In the United States if you mail something through the postal service you take a chance. With mail that can take 5 days to go to a city a few hundred miles away. A reputation for delivering thousands of pieces of mail, but at the same time not a huge reputation for speed, quality or ability to be flexible. Wired Magazine continually gets letters mailed to them that took a lot of thought, in that the pieces where individually created and are interesting. That piece is something I tend to look for when I read the magazine. Well I’ve mailed a few “unusual” pieces and have had them returned because the address “wasn’t clear enough”, “wasn’t able to be processed” or just never arrived. So when I read the below article I was skeptical, but more i was jealous.
CRAFTY Paul Bates sent a Christmas card to a long-lost pal in this envelope with NO street name, NO town, NO postcode — yet it arrived!

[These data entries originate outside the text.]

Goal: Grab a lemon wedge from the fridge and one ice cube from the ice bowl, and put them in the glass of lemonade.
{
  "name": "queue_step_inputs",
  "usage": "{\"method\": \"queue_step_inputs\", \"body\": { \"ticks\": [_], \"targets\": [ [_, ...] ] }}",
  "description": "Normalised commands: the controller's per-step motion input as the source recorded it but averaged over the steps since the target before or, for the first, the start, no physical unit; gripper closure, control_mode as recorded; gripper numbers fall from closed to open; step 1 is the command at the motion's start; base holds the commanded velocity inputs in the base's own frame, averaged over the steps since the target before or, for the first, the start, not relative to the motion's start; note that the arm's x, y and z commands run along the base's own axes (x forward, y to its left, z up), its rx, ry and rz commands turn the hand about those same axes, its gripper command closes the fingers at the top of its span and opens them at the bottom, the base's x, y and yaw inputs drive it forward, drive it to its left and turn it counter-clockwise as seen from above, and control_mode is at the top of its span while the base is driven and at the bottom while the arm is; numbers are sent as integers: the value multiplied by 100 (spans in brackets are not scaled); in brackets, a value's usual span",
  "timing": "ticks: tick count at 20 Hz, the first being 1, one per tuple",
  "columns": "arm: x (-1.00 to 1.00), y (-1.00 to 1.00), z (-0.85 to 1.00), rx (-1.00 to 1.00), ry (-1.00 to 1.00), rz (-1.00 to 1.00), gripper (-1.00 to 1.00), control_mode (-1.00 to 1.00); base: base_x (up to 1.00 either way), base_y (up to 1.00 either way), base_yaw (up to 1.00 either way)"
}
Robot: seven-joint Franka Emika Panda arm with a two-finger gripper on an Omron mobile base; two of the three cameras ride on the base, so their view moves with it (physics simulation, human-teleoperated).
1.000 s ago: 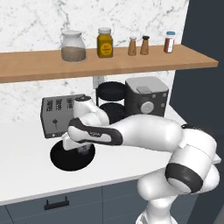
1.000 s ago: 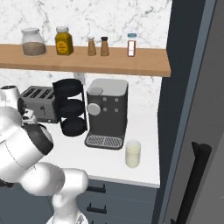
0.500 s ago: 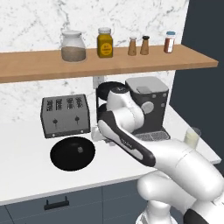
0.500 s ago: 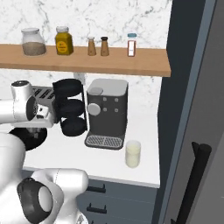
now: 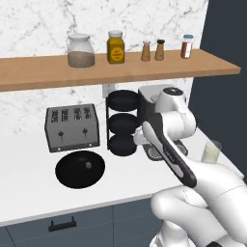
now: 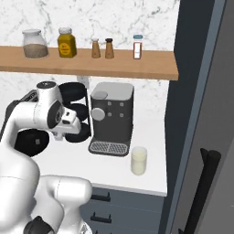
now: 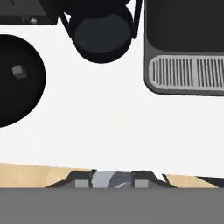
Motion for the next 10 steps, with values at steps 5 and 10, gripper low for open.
{"method": "queue_step_inputs", "body": {
  "ticks": [5, 10],
  "targets": [
    [14, -100, 11, 0, 1, -21, 100, -100, 0, 0, 0],
    [29, -100, 2, 0, 1, -29, 100, -100, 0, 0, 0]
  ]
}}
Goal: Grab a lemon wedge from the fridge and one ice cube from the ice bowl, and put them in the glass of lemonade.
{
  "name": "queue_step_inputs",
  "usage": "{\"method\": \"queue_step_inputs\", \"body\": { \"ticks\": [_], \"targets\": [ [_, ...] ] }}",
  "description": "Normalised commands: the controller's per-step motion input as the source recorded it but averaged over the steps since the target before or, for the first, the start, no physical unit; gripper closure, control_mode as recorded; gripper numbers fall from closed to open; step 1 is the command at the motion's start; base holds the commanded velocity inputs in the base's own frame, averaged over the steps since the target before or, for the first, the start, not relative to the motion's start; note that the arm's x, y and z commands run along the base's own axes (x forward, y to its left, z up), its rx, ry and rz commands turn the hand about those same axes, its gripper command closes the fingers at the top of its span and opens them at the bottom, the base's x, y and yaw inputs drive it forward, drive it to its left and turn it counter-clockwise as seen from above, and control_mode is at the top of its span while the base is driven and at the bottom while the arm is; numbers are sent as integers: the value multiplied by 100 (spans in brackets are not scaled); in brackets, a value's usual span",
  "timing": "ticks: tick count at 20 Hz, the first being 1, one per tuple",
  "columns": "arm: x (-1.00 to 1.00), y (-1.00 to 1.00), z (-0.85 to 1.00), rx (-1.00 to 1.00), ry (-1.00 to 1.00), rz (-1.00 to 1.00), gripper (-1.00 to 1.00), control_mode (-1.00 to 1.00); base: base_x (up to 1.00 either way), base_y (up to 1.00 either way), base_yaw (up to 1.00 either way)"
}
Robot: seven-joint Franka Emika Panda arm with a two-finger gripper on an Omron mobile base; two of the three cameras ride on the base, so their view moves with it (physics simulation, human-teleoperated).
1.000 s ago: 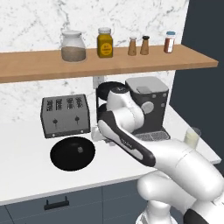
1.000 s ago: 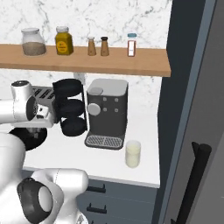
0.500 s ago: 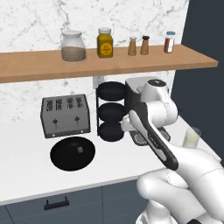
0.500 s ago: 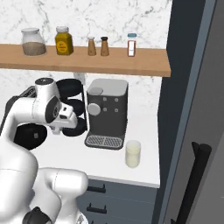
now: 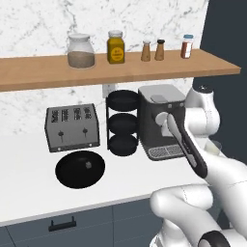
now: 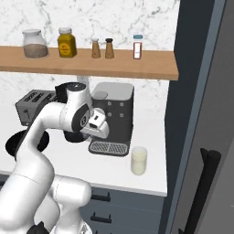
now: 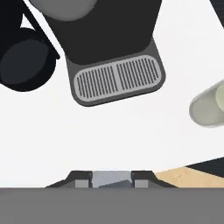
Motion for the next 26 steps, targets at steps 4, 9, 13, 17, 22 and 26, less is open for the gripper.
{"method": "queue_step_inputs", "body": {
  "ticks": [4, 9, 13, 17, 22, 26],
  "targets": [
    [22, -100, 0, -2, 0, -32, 100, -100, 0, 0, 0],
    [36, -100, -14, 0, 0, -29, 100, -100, 0, 0, 0],
    [24, -68, -26, 0, 5, -15, 100, -100, 0, 0, 0],
    [20, -31, -20, 0, 2, -3, 100, -100, 0, 0, 0],
    [18, -24, -9, 0, 0, 0, 100, -100, 0, 0, 0],
    [4, -16, 0, 0, 0, 0, 100, -100, 0, 0, 0]
  ]
}}
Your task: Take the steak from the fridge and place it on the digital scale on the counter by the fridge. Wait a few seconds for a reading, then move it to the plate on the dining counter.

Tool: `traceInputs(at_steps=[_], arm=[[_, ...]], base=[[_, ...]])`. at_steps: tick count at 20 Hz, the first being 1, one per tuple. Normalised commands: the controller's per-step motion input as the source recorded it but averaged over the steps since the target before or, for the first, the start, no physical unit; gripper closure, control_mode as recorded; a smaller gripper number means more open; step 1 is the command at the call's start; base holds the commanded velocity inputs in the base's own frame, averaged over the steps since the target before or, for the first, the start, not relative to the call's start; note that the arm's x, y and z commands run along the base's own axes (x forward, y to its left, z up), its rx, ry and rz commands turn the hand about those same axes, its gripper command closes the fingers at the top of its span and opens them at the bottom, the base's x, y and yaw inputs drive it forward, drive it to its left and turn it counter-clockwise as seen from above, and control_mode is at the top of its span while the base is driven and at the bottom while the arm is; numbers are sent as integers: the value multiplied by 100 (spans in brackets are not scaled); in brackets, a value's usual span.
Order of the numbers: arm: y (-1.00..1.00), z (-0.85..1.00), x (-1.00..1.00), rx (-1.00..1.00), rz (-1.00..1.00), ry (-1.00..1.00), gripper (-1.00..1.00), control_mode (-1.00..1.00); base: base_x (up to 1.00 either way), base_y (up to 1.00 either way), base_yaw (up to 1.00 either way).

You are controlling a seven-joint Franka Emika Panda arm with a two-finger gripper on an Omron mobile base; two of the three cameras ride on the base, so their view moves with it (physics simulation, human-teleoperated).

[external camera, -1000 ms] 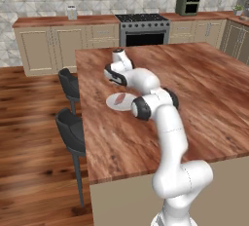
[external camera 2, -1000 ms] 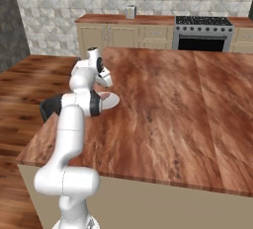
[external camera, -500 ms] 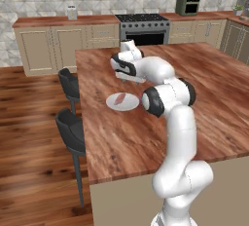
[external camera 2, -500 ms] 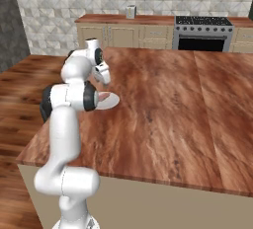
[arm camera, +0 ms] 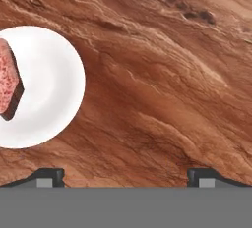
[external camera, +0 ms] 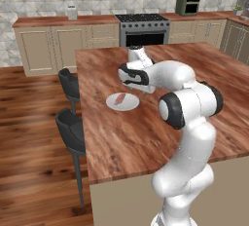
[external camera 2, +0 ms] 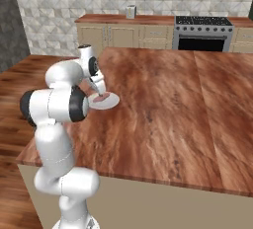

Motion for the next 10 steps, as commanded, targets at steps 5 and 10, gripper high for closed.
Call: traceInputs(at_steps=[5, 10], arm=[[-26, 13, -100, 0, 0, -16, -100, -100], [-22, 6, -100, 1, 4, -1, -100, -100]], base=[[0, 0, 0], [0, 0, 0]])
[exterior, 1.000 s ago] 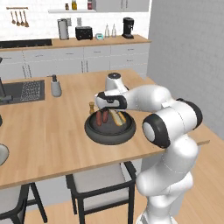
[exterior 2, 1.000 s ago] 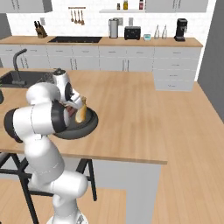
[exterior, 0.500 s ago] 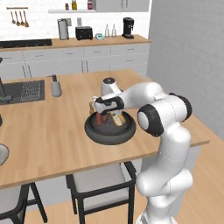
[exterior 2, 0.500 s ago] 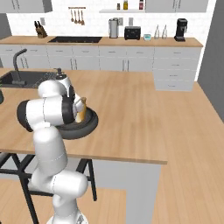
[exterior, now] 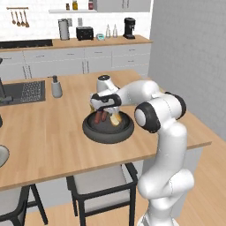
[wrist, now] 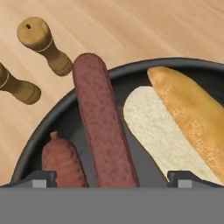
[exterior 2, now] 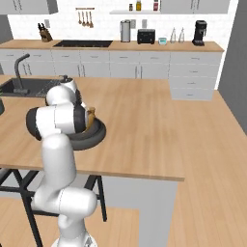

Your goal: Place one bun and one sausage from the bowl on each plate.

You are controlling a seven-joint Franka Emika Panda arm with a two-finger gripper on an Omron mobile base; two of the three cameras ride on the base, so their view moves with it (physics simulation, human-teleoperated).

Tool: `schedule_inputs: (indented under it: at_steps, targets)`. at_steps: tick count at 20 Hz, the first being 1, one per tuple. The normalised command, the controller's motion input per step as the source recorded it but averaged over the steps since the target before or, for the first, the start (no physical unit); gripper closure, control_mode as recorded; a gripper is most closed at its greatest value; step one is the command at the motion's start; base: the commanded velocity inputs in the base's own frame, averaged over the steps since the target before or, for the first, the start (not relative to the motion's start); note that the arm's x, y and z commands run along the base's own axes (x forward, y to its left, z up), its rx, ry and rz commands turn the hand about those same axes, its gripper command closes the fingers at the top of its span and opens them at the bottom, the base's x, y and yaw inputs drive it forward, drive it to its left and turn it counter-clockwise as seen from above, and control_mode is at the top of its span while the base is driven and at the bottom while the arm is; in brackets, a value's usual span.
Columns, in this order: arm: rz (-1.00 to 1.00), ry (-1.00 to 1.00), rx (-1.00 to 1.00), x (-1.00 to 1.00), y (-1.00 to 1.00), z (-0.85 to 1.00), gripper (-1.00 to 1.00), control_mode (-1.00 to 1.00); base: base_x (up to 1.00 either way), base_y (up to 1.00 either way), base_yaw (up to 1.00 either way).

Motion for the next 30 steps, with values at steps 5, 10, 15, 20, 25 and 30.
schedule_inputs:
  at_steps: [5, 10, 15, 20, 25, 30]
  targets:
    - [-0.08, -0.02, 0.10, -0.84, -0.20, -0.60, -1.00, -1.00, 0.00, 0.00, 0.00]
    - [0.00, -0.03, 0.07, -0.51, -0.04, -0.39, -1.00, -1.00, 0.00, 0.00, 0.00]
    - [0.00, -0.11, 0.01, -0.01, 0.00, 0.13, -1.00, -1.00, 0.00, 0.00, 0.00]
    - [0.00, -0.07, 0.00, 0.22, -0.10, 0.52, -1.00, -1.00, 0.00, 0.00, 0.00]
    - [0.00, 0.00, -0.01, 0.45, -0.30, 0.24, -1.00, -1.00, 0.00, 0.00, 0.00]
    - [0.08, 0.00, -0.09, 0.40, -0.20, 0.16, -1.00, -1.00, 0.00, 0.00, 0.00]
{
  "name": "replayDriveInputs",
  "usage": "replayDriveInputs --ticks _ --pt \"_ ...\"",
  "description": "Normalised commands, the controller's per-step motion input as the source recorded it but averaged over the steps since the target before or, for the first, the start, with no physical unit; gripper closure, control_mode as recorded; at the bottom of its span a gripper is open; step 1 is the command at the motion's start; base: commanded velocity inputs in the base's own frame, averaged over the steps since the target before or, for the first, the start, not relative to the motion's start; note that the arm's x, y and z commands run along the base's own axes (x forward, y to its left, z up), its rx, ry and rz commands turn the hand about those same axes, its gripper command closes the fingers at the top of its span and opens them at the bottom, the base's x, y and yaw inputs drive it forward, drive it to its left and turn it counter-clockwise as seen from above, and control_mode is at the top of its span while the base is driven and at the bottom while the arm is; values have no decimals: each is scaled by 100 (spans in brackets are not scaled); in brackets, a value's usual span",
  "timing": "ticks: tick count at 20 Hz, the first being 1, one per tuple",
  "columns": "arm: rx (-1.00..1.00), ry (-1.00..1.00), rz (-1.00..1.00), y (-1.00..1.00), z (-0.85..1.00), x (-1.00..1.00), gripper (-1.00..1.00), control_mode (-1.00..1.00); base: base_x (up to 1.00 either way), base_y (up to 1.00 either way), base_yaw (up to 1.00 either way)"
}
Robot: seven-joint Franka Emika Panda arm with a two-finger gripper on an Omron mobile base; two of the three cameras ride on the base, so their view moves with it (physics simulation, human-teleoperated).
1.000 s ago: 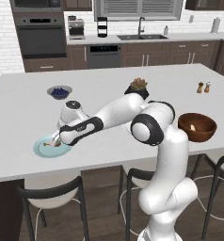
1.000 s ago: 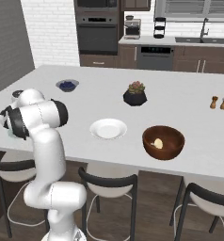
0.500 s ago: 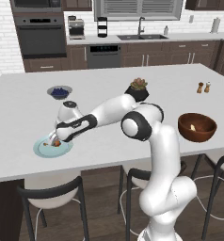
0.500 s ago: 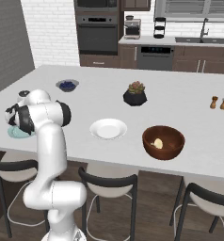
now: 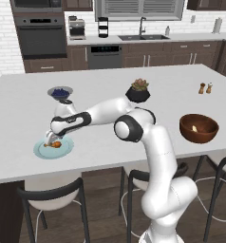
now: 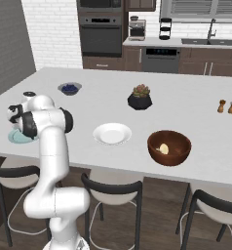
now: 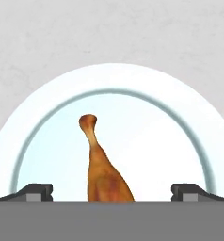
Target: Pick the chicken drumstick and mushroom from their plates and place them in the bowl. Then put the bowl in the fridge.
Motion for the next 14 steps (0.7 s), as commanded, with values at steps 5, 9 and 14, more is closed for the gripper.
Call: replayDriveInputs --ticks 5,9,14 --pt "-2 1 0 1 -24 0 -100 -100 0 0 0" --pt "-3 0 0 0 -22 7 -100 -100 0 0 0" --pt "0 0 0 0 -12 -2 -100 -100 0 0 0"
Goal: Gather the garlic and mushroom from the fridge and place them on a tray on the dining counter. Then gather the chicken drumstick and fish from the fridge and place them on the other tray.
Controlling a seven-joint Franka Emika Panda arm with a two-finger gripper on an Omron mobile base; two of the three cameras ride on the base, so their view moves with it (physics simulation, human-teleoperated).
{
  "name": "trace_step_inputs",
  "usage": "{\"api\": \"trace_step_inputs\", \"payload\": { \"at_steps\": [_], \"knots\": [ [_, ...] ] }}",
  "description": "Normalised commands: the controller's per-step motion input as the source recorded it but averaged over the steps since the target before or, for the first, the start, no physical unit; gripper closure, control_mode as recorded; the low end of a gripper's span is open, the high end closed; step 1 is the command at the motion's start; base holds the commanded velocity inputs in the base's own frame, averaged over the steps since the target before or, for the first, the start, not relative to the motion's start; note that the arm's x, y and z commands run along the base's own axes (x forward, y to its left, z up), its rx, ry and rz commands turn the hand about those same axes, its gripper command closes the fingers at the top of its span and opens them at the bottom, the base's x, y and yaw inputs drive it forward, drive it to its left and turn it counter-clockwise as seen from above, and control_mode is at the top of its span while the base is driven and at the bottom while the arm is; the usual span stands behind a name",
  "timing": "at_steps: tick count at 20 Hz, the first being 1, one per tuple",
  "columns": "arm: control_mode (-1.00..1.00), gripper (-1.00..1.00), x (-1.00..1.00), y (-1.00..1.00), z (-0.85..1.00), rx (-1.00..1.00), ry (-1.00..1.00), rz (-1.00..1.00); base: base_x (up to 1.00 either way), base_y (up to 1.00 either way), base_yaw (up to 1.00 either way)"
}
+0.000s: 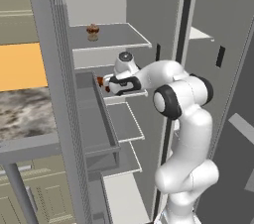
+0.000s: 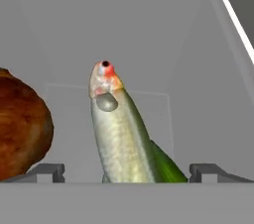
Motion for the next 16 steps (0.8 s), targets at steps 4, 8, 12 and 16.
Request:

The steel worker, 48, had forgotten the name of the town workmate Peter O’Leary moved to from Neath, South Wales, three years ago.
But he recalled Peter had pointed it out on a map. So he put a dot on a sketch of the South West Peninsula, wrote “somewhere here” and hoped for the best.
Amazingly the card arrived at Peter’s home in Bude, North Cornwall, nine days later — after his postman recognized the name in a local sorting office.
The pals are now back in contact and plan to meet soon. Peter, 48, now a driving instructor, said: “It was very inventive.”